Task requirements ->
Read through the data below and state how many of its lines contain the word "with", adding nothing.

(Records from a dataset)
>>>>>
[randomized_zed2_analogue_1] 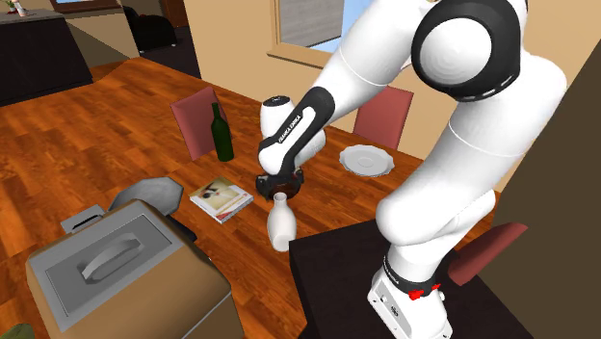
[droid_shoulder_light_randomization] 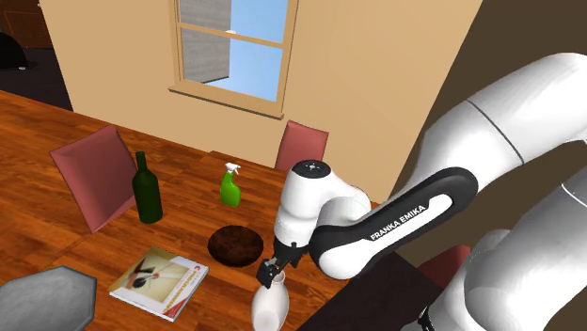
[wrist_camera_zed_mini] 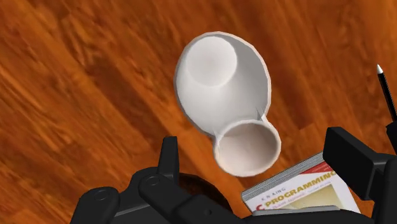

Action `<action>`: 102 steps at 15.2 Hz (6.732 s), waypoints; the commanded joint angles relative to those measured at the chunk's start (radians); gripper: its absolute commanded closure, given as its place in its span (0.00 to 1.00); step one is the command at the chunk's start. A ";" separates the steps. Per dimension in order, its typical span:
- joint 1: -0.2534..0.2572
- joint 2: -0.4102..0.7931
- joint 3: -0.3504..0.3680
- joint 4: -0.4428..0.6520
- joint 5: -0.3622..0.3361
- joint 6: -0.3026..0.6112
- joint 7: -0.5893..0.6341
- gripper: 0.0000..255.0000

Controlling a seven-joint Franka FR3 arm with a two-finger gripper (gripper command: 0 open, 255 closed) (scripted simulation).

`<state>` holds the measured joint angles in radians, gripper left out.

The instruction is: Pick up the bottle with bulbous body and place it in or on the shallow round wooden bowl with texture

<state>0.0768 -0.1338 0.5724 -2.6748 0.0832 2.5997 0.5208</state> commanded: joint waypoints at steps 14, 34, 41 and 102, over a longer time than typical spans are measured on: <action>-0.038 0.148 0.007 -0.002 -0.171 0.130 0.120 0.00; -0.001 -0.026 -0.002 0.014 0.022 -0.035 -0.022 1.00; 0.024 -0.124 -0.029 0.043 0.080 -0.155 -0.068 1.00; -0.091 0.644 -0.221 0.910 -0.324 -0.316 -0.130 1.00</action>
<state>-0.0135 0.5036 0.3542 -1.7620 -0.2380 2.2729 0.3907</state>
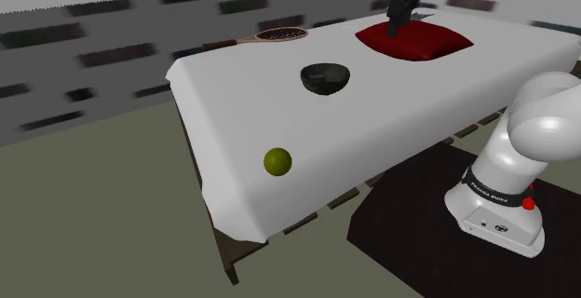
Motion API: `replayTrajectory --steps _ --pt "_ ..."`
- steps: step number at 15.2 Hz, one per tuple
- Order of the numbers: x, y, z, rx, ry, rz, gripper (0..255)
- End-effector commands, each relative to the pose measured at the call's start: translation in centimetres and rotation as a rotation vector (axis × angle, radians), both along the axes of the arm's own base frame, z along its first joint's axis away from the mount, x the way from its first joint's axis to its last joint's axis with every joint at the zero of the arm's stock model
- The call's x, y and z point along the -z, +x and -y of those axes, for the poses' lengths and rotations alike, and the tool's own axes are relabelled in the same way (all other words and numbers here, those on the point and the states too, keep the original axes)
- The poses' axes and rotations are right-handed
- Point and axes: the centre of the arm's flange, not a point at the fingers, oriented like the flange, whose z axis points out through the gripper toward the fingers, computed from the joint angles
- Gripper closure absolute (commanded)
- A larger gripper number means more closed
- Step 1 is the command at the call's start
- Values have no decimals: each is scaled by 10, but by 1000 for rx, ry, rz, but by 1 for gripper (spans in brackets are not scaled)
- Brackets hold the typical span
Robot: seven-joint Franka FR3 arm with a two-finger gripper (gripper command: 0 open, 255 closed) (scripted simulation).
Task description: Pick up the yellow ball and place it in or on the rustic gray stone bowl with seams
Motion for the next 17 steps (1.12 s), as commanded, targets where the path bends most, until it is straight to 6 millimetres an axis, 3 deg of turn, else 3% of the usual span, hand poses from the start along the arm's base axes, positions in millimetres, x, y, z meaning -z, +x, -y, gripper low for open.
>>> replayTrajectory --steps 1,17 --pt "0 0 0 0 0 0 0" --pt "93 59 -181 -96 0 -41 0"
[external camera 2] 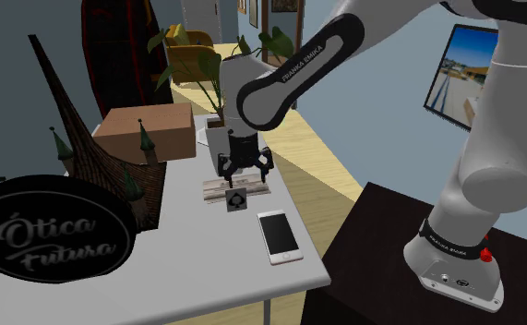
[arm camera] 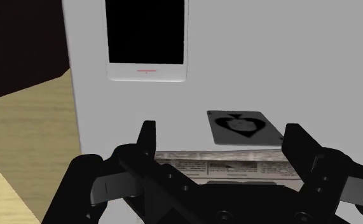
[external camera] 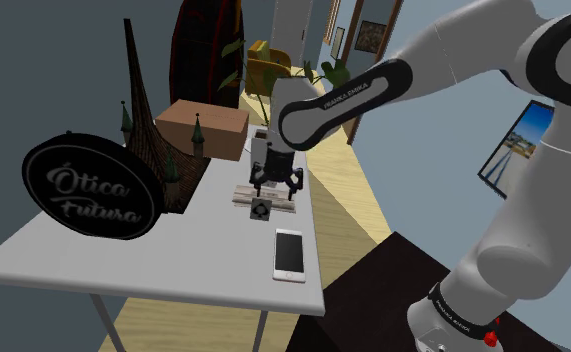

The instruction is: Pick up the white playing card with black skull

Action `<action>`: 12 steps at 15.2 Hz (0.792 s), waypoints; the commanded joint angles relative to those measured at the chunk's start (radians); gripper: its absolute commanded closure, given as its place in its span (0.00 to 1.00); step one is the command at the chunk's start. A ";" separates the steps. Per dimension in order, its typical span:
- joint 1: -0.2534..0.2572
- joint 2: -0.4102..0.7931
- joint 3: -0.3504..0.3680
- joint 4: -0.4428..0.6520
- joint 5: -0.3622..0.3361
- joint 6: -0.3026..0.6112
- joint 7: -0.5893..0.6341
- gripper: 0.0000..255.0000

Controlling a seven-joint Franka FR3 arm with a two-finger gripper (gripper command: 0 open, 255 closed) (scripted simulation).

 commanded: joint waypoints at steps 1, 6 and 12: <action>0.013 0.085 -0.007 0.061 -0.022 0.030 0.071 0.00; 0.028 0.165 -0.022 0.095 -0.044 0.079 0.116 0.00; 0.035 0.210 -0.031 0.088 -0.062 0.130 0.124 0.00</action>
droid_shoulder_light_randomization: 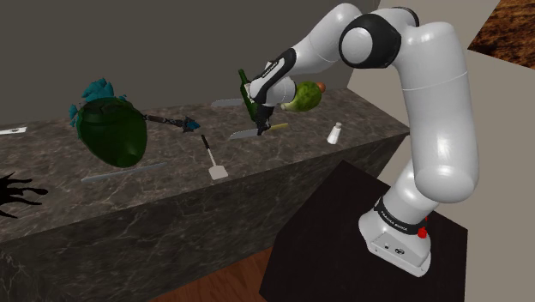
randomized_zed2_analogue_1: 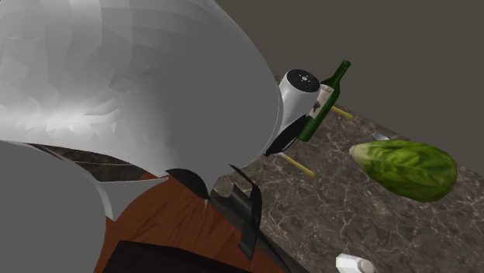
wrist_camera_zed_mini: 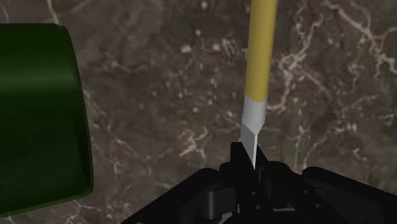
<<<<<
Exercise answer ->
7